I have a json file with the following schema:
root |-- count: long (nullable = true) |-- results: array (nullable = true) | |-- element: struct (containsNull = true) | | |-- address: string (nullable = true) | | |-- auto_task_assignment: boolean (nullable = true) | | |-- deleted_at: string (nullable = true) | | |-- has_issues: boolean (nullable = true) | | |-- has_timetable: boolean (nullable = true) | | |-- id: long (nullable = true) | | |-- name: string (nullable = true) | | |-- opening_hours: string (nullable = true) | | |-- phone_number: string (nullable = true) | | |-- position_id: long (nullable = true) | | |-- show_technical_time: boolean (nullable = true) | | |-- structure_id: long (nullable = true) | | |-- subcontract_number: string (nullable = true) | | |-- task_modification: boolean (nullable = true) | | |-- updated_at: string (nullable = true) I want to parse results array to obtain DataFrame with all columns listed in schema When trying to use select statement, I'm given an error. df.select("results.*").show() error message: AnalysisException: Can only star expand struct data types.

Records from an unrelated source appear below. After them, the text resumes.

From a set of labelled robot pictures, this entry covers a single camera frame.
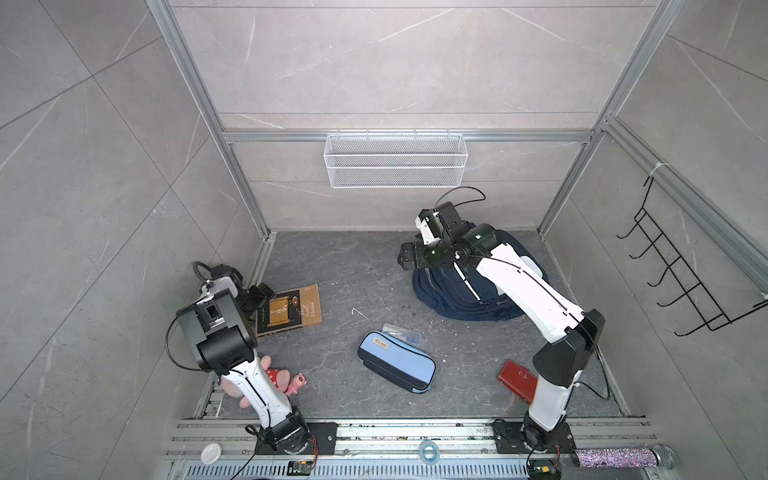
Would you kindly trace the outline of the brown and black book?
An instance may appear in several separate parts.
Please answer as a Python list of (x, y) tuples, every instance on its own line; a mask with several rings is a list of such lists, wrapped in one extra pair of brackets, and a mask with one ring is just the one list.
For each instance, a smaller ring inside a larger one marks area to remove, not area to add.
[(277, 292), (257, 311), (258, 337), (281, 333), (322, 323), (317, 284)]

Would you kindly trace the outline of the navy blue student backpack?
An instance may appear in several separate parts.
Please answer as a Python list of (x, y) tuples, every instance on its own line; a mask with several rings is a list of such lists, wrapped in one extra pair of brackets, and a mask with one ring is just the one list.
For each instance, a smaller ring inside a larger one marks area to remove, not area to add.
[(416, 297), (438, 315), (460, 321), (508, 321), (524, 311), (496, 285), (476, 271), (464, 273), (454, 267), (415, 269), (412, 287)]

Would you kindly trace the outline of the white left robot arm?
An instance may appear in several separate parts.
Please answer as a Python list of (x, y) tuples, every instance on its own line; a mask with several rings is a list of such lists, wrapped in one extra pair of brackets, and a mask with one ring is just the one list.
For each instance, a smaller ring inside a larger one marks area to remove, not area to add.
[(201, 281), (199, 297), (174, 318), (196, 362), (192, 369), (213, 372), (242, 394), (258, 416), (257, 436), (272, 450), (302, 452), (310, 441), (309, 427), (262, 366), (249, 321), (274, 291), (263, 283), (244, 287), (241, 273), (226, 264), (195, 261), (192, 268)]

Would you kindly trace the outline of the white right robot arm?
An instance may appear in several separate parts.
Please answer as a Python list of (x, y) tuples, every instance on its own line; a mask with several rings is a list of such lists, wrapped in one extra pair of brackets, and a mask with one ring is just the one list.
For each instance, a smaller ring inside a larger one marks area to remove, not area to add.
[(475, 273), (519, 307), (546, 339), (533, 357), (538, 377), (521, 435), (531, 450), (549, 449), (565, 430), (567, 405), (595, 353), (605, 318), (551, 287), (505, 232), (462, 219), (450, 202), (421, 210), (415, 225), (422, 243), (401, 245), (398, 263), (404, 270), (436, 273), (452, 267), (463, 281)]

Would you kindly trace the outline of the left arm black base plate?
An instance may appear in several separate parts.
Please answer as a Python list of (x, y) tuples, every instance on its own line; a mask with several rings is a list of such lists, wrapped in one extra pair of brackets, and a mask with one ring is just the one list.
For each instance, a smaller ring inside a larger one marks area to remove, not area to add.
[(308, 432), (293, 444), (285, 443), (273, 448), (259, 440), (257, 455), (310, 455), (315, 451), (319, 455), (333, 455), (337, 442), (338, 424), (334, 422), (309, 422)]

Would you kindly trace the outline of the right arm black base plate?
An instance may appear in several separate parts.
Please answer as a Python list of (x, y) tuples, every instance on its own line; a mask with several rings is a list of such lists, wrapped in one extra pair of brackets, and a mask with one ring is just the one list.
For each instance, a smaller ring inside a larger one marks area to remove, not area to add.
[(490, 426), (500, 454), (565, 454), (575, 449), (573, 434), (565, 420), (561, 420), (551, 431), (545, 431), (528, 416), (521, 421), (497, 418)]

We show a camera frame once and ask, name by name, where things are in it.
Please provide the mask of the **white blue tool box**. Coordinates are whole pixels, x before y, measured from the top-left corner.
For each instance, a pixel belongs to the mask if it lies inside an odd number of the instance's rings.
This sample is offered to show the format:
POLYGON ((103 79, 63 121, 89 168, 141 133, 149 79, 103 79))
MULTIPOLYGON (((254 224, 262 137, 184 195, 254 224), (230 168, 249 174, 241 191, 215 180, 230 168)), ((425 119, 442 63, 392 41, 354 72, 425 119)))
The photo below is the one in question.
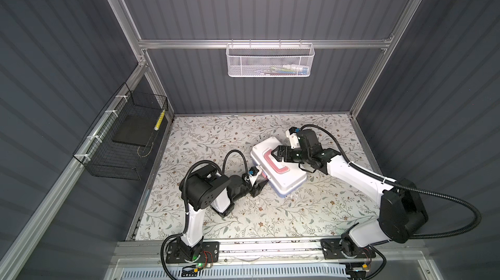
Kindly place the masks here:
POLYGON ((280 145, 277 138, 270 137, 252 147, 251 157, 276 194, 284 198, 306 182, 307 173, 298 164, 278 162, 272 156, 272 151, 280 145))

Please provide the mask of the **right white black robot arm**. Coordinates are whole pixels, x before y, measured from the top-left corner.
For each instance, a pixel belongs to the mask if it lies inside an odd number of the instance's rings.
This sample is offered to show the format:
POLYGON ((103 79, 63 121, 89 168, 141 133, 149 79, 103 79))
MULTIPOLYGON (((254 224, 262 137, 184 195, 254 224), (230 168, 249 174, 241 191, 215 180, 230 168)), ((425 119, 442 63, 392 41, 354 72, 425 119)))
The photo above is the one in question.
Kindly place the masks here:
POLYGON ((308 165, 353 186, 379 206, 372 220, 355 224, 341 235, 339 247, 347 258, 363 248, 380 242, 405 243, 428 221, 422 199, 410 181, 391 183, 393 179, 376 175, 347 159, 342 149, 324 148, 311 129, 289 130, 289 145, 279 145, 271 155, 278 162, 308 165))

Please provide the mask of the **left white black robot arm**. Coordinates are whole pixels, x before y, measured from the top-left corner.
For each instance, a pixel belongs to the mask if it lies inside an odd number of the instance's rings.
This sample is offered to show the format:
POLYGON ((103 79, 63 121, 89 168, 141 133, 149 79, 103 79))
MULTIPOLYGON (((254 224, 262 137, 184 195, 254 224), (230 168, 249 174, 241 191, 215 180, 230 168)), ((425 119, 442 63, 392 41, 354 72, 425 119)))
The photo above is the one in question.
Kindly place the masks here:
POLYGON ((242 176, 228 177, 209 160, 191 166, 179 186, 186 213, 184 230, 164 242, 163 262, 201 265, 217 262, 220 243, 204 240, 206 211, 211 208, 225 217, 233 211, 239 199, 259 195, 268 182, 264 172, 257 167, 252 167, 242 176))

Attribute: `ArrayBuffer(results)` Could you please help me how to filter this json?
sample data:
{'count': 11, 'next': None, 'previous': None, 'results': [{'id': 1, 'name': 'Samodzielny Publiczny Szpital Kliniczny Nr 1 PUM', 'external_id': None, 'structure_id': 1, 'address': '71-252 Szczecin, Ul. Unii Lubelskiej 1 ', 'phone_number': '+48123456789', 'opening_hours': 'pn-pt: 9:00-17:00', 'deleted_at': '2021-05-27T13:02:12.026410+02:00', 'updated_at': '2021-05-27T13:02:12.026417+02:00', 'position_id': None, 'has_timetable': True, 'auto_task_assignment': True, 'task_modification': False, 'has_issues': False, 'show_technical_time': False, 'subcontract_number': None}, {'id': 2, 'name': 'Szpital polowy we wrocławiu', 'external_id': None, 'structure_id': 2, 'address': 'North Montytown, 0861 Greenholt Crescent', 'phone_number': '+48505505505', 'opening_hours': '', 'deleted_at': None, 'updated_at': '2021-11-18T16:15:06.608476+01:00', 'position_id': 49, 'has_timetable': True, 'auto_task_assignment': False, 'task_modification': True, 'has_issues': True, 'show_technical_time': True, 'subcontract_number': '191919919; 191919191991; 19991919919; 1919919 191919919; 191919191991; 19991919919; 1919919....191919919; 191919191991; 19991919919; 1919919 191919919; 191919191991; 19991919919; 1919919191919919; 191919191991; 19991919919; 1919919 191919919; 1919191-255c'}, {'id': 3, 'name': 'Test', 'external_id': None, 'structure_id': 17, 'address': 'ul. Śliczna', 'phone_number': '+48500100107', 'opening_hours': '', 'deleted_at': None, 'updated_at': '2021-11-04T14:22:04.712607+01:00', 'position_id': 33, 'has_timetable': True, 'auto_task_assignment': True, 'task_modification': True, 'has_issues': True, 'show_technical_time': True, 'subcontract_number': '07001234'}]} I have found a workaround using Pandas DataFrame, but my aim is to do it using Spark
enum = 0 for i in df['results']: if enum == 0 : df2 = pd.DataFrame(i, index=[0]) enum=+1 else: df2 = df2.append(i, ignore_index=True) Expected output is to keep column count that will repeat the same value on each row and extract all columns from results struct, expected schema below:
root |-- count: long (nullable = true) |-- address: string (nullable = true) |-- auto_task_assignment: boolean (nullable = true) |-- deleted_at: string (nullable = true) |-- has_issues: boolean (nullable = true) |-- has_timetable: boolean (nullable = true) |-- id: long (nullable = true) |-- name: string (nullable = true) |-- opening_hours: string (nullable = true) |-- phone_number: string (nullable = true) |-- position_id: long (nullable = true) |-- show_technical_time: boolean (nullable = true) |-- structure_id: long (nullable = true) |-- subcontract_number: string (nullable = true) |-- task_modification: boolean (nullable = true) |-- updated_at: string (nullable = true)